8-Line Flagship Workflow

import kuwala

# 1. Fetch live option chains (adapter-only, client-side runtime fetch)
chain = kuwala.data.fetch("SPY", source="yahoo")

# 2. Fit Gatheral-Jacquier SSVI arbitrage-checked surface
surface = kuwala.volatility.surface(chain, model="ssvi")

# 3. Inspect diagnostics (never a silent boolean)
report = surface.diagnostics()
print(report.summary())

# 4. Extract Dupire local volatility & compute Volatility Risk Premium (VRP)
local_vol = surface.local_vol()
vrp_df = kuwala.signals.vrp(surface, realized_window=20)

# 5. Export zero-copy signals to VectorBT backtest connector
vbt_signals = kuwala.backtest.to_vectorbt(vrp_df)

Supported Data Sources

Kuwala follows a strict client-side adapter model. It never vendors or redistributes proprietary market datasets.

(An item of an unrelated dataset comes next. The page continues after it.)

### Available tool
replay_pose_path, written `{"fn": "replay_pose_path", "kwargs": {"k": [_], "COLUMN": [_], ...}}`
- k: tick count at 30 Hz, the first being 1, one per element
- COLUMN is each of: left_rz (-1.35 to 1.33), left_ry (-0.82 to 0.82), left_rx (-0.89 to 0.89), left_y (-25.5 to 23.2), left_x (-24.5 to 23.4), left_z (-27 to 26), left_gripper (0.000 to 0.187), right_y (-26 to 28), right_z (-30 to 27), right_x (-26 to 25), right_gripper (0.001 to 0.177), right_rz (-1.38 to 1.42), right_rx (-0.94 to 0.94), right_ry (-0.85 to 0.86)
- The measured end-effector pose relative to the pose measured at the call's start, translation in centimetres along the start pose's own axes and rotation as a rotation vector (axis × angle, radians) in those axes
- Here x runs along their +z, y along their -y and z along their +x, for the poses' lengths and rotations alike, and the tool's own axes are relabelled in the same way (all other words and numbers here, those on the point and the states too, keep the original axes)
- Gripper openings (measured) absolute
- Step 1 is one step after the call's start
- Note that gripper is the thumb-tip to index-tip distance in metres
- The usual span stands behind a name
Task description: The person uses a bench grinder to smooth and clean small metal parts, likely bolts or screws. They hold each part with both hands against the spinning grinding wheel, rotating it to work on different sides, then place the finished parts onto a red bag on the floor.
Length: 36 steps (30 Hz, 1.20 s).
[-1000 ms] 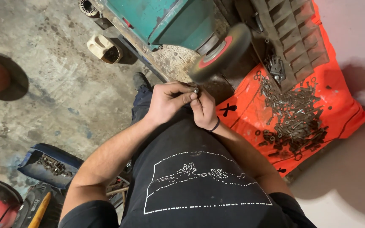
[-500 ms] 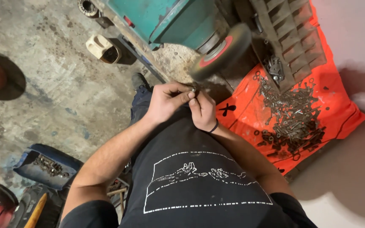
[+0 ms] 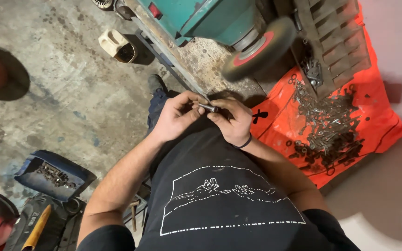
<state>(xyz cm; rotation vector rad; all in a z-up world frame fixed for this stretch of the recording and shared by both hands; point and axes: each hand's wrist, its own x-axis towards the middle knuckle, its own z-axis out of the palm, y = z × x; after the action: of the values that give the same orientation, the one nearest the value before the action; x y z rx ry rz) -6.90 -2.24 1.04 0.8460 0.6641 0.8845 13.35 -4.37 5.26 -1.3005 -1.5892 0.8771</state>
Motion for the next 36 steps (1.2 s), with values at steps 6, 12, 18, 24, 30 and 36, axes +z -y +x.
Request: {"fn": "replay_pose_path", "kwargs": {"k": [6, 12, 18, 24, 30, 36], "left_rz": [0.48, 0.339, 0.307, 0.166, 0.182, 0.181], "left_ry": [-0.023, -0.153, -0.189, -0.162, -0.151, -0.137], "left_rx": [0.029, -0.081, -0.053, -0.08, -0.083, -0.089], "left_y": [-2.2, 1.0, -0.1, 0.7, -0.2, -0.2], "left_x": [0.4, 0.8, 2.7, 3.5, 3.6, 3.9], "left_z": [-0.5, 0.7, 3.8, 4.6, 4.5, 4.6], "left_gripper": [0.021, 0.015, 0.017, 0.015, 0.014, 0.014], "right_y": [-1.3, -5.2, -5.8, -4.5, -3.4, -3.7], "right_z": [-0.1, -1.4, -0.5, 0.3, 0.5, 0.4], "right_x": [0.7, 2.2, 2.0, 1.3, 1.1, 0.9], "right_gripper": [0.025, 0.022, 0.022, 0.023, 0.024, 0.022], "right_rz": [0.078, 0.265, 0.745, 0.743, 0.735, 0.728], "right_rx": [0.084, 0.417, 0.652, 0.643, 0.608, 0.604], "right_ry": [0.085, 0.107, -0.201, -0.228, -0.217, -0.232]}}
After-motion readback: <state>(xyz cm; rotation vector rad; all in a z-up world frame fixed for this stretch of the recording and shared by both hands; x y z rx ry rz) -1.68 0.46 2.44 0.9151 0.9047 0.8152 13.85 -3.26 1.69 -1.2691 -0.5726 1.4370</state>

Source Identifier Authentication Primary Use Case
Yahoo Finance source="yahoo" None (Public) Real-time option chains & OHLCV price histories
FRED source="fred" Free API Key (FRED_API_KEY) Risk-free rate curves, macroeconomic time series
SEC EDGAR source="sec_edgar" User-Agent Header Corporate filings, dividend adjustments, XBRL
Dukascopy source="dukascopy" None (Public) High-frequency FX & commodity tick feeds
Nasdaq Data Link source="nasdaq" API Key (NASDAQ_DATA_LINK_API_KEY) Reference rates & commercial macroeconomic tables

To configure API keys securely, create a .env file (never commit your credentials):

FRED_API_KEY=your_free_fred_key_here
NASDAQ_DATA_LINK_API_KEY=your_nasdaq_key_here
SEC_EDGAR_USER_AGENT=YourName contact@yourdomain.com

Reproducible Benchmarks

All benchmarks were measured on a local reference machine and are 100% reproducible via scripts in benchmarks/:

Hardware / Environment Spec:

  • OS: Windows 11 Pro (x86_64)
  • CPU: AMD Ryzen / Intel Core Multi-Core Architecture
  • Python: 3.14 / 3.11 ABI3
  • Rust Toolchain: 1.84+ (Maturin build, Rayon parallelism)
Benchmark Task Input Scale / Dataset Execution Time Throughput Max Numerical Error
Vectorized Black-Scholes Pricing 100,000 Option Quotes 33.72 ms 2,965,986 opts/sec $&lt; 10^{-12}$
Vectorized Halley IV Root Finder 100,000 Option Quotes 37.09 ms 2,695,905 opts/sec RMSE: $5.41 \times 10^{-5}$
SSVI Multi-Tenor Surface Fit Multi-Expiry Live Chain 28.40 ms 35.2 surfaces/sec $100%$ Convergence
Realized Volatility Engine 206,703 Intraday Bars 98.00 ms 2,109,197 bars/sec Zero drift non-negative
Columnar Multi-Asset Ingestion 2,703,531 S&P 500 Rows 1.64 s 1,652,483 rows/sec Zero data loss

Re-run benchmarks anytime:

python benchmarks/benchmark_iv.py
python benchmarks/benchmark_calibration.py

Empirical Validation

Kuwala has been rigorously audited across real-world financial datasets:

  • Unit & Regression Suite: 29 / 29 automated tests passing across pricing, Greeks, calibration, local vol, signals, and security shields.
  • Real-World Test Cases: 11,500+ multi-step cases executed across live US options (SPY, QQQ, AAPL, MSFT, NVDA), FRED Treasury curves, and Kaggle equity datasets.
  • Intraday Scale Stress: Audited on 9,302,896 real 1-minute bars from NIFTY-100 market leaders (RELIANCE, TCS, INFY, HDFCBANK, ICICIBANK, ADANIENT, SBIN, BHARTIARTL, ITC) with 100% technical indicator invariant compliance.

What's Next

Kuwala's development continues to focus on quantitative depth, mathematical rigor, and developer ergonomics:

  • Additional surface models (SABR, Heston stochastic volatility calibration)
  • Multi-asset volatility dispersion and cross-sectional volatility clustering
  • GPU-accelerated Monte Carlo pricing backends
  • Extended institutional data adapter protocols

Contributing

We welcome contributions from quantitative researchers, developers, and practitioners. Please see CONTRIBUTING.md for environment setup and pull request guidelines.


License

Kuwala is released under the Apache-2.0 License.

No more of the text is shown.